Villa Louvigny, Nationaldenkmal im Stadtpark, Luxemburg
Villa Louvigny steht im Stadtpark von Luxemburg und zeigt eine ausgewogene Architektur mit symmetrischen Seitenflügeln und einem zentralen Eingangspavilion. Das Gebäude war ursprünglich als Rundfunkstudio konzipiert und verfügt über mehrere Räume für Musikproduktion und Aufnahmen.

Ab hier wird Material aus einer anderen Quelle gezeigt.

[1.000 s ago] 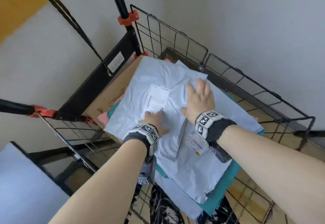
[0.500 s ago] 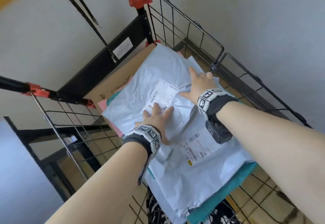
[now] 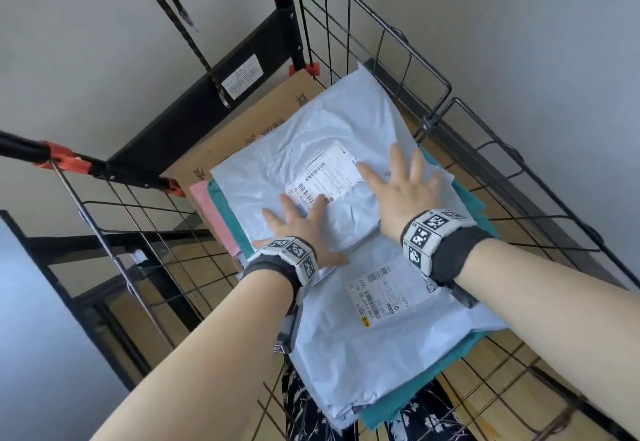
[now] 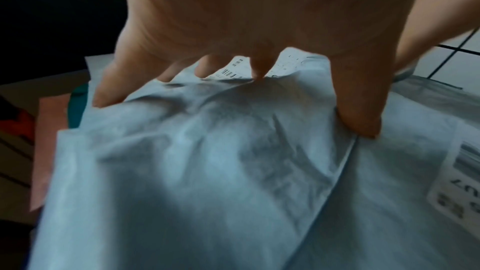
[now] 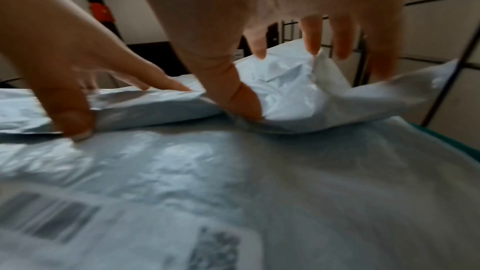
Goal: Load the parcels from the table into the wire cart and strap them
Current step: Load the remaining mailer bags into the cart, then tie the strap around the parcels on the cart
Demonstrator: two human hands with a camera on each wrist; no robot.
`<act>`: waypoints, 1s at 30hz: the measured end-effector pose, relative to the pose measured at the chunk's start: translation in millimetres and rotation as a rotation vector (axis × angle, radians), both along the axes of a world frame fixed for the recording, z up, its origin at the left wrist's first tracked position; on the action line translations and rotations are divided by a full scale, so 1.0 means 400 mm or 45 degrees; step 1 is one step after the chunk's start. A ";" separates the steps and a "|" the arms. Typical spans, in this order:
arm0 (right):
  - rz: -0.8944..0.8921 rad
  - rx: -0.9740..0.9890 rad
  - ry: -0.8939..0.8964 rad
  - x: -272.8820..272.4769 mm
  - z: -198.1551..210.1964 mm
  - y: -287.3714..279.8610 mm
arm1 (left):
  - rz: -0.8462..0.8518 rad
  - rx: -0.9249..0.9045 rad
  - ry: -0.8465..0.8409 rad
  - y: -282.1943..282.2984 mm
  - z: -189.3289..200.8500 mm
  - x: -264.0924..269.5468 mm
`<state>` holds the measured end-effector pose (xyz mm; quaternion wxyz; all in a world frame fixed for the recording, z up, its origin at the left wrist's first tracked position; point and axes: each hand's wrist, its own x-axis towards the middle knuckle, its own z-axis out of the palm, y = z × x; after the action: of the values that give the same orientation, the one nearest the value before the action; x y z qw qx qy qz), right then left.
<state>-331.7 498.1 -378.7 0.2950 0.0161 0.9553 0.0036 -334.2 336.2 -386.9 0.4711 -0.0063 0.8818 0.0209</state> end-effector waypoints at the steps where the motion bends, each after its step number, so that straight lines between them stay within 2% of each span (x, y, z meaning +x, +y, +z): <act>1: -0.021 -0.036 -0.121 0.006 -0.014 -0.003 | -0.003 -0.029 -0.022 -0.004 -0.007 0.000; 3: -0.096 -0.112 -0.309 0.013 -0.046 -0.001 | -0.042 -0.087 -0.058 -0.008 -0.027 0.003; 7: -0.087 -0.139 -0.470 -0.003 -0.084 0.007 | 0.025 -0.069 -0.113 -0.009 -0.060 0.005; 16: -0.064 -0.028 -0.495 -0.025 -0.146 -0.025 | 0.019 -0.106 -0.083 0.001 -0.136 0.005; 21: -0.026 0.002 -0.536 -0.034 -0.120 -0.026 | 0.069 -0.109 -0.070 -0.002 -0.120 0.010; 25: 0.081 0.060 -0.596 -0.057 -0.065 -0.010 | 0.079 -0.113 -0.048 -0.003 -0.066 0.027; 30: 0.261 0.006 -0.479 -0.093 0.042 -0.029 | 0.101 -0.081 0.024 -0.021 0.018 0.068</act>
<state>-369.1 486.5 -361.9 0.4663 -0.0815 0.8800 0.0390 -307.1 327.9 -379.5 0.4610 -0.0559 0.8856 0.0115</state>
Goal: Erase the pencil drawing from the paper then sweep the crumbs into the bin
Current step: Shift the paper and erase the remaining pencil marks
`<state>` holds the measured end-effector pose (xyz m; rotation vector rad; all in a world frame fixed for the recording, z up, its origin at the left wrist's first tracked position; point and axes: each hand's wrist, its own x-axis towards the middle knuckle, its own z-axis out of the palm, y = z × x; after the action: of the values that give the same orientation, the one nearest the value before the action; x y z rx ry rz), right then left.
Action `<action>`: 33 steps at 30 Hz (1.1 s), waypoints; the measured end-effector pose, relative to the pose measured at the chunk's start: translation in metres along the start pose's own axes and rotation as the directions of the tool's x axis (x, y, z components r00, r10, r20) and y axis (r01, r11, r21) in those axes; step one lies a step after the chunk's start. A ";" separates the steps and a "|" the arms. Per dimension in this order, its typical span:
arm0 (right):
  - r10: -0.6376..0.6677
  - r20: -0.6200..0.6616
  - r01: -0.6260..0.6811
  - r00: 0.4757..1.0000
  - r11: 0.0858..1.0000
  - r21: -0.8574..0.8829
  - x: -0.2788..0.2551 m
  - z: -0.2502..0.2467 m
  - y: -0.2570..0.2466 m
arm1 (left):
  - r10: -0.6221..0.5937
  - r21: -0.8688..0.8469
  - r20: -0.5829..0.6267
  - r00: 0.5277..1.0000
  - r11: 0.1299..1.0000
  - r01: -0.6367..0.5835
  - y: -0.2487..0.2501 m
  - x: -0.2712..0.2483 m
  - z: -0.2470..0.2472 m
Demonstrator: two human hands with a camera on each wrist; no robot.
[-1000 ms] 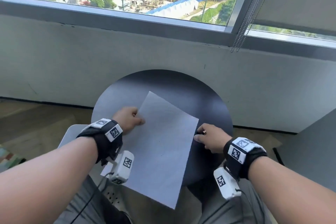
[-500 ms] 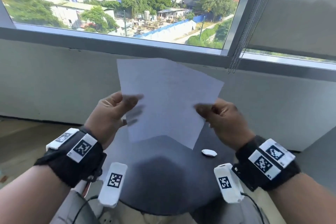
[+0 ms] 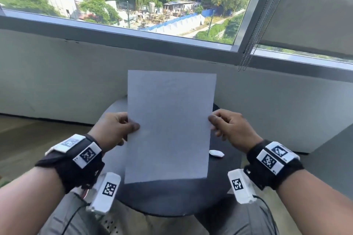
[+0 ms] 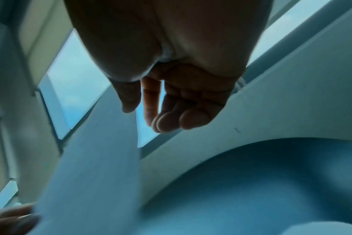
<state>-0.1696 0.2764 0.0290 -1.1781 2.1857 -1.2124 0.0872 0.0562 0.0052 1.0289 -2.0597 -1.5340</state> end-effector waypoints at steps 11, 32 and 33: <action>0.342 0.089 -0.180 0.936 0.678 -0.713 -0.024 0.029 0.105 | -0.256 0.528 0.038 0.966 0.826 0.198 -0.070 -0.009 0.025; 0.443 -0.042 -0.397 0.896 0.838 0.373 0.025 0.093 0.037 | -0.274 0.881 0.417 0.867 0.355 -0.312 -0.063 -0.028 0.045; 0.385 0.034 -0.383 0.922 0.898 0.216 0.024 0.090 0.034 | -0.249 0.880 0.414 0.876 0.358 -0.314 -0.060 -0.026 0.046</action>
<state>-0.1414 0.2206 -0.0479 -0.6135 2.0937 -1.2416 0.0933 0.0977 -0.0636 0.8985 -3.4744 -0.3735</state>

Das Gebäude entstand 1920 auf dem Gelände der ehemaligen Festung Louvigny und trägt den Namen von Graf Jean Charles de Landas, dem Ingenieur dieser Festung. Nach seinem Bau wurde es zum Zentrum der Radioübertragung in Europa.
Das Gebäude war über Jahrzehnte das Herz von Radio Luxemburg, einem Sender, der in vielen europäischen Ländern zu hören war. Menschen schalteten in ihre Radios ein, um Musik und Programme zu empfangen, die von hier aus ausgestrahlt wurden.
Der Ort befindet sich direkt im Stadtpark und ist zu Fuß leicht zu erreichen. Das Gebäude unterliegt derzeit einer großen Renovierung, die es in einen Kultur- und Veranstaltungsort mit Sälen und Studios umwandelt.
Das Gebäude war Austragungsort des Eurovision Song Contest in den Jahren 1962 und 1966, was es zum Schauplatz dieses großen europäischen Musikereignisses machte. Die Säle wurden eigens für diese internationalen Übertragungen genutzt.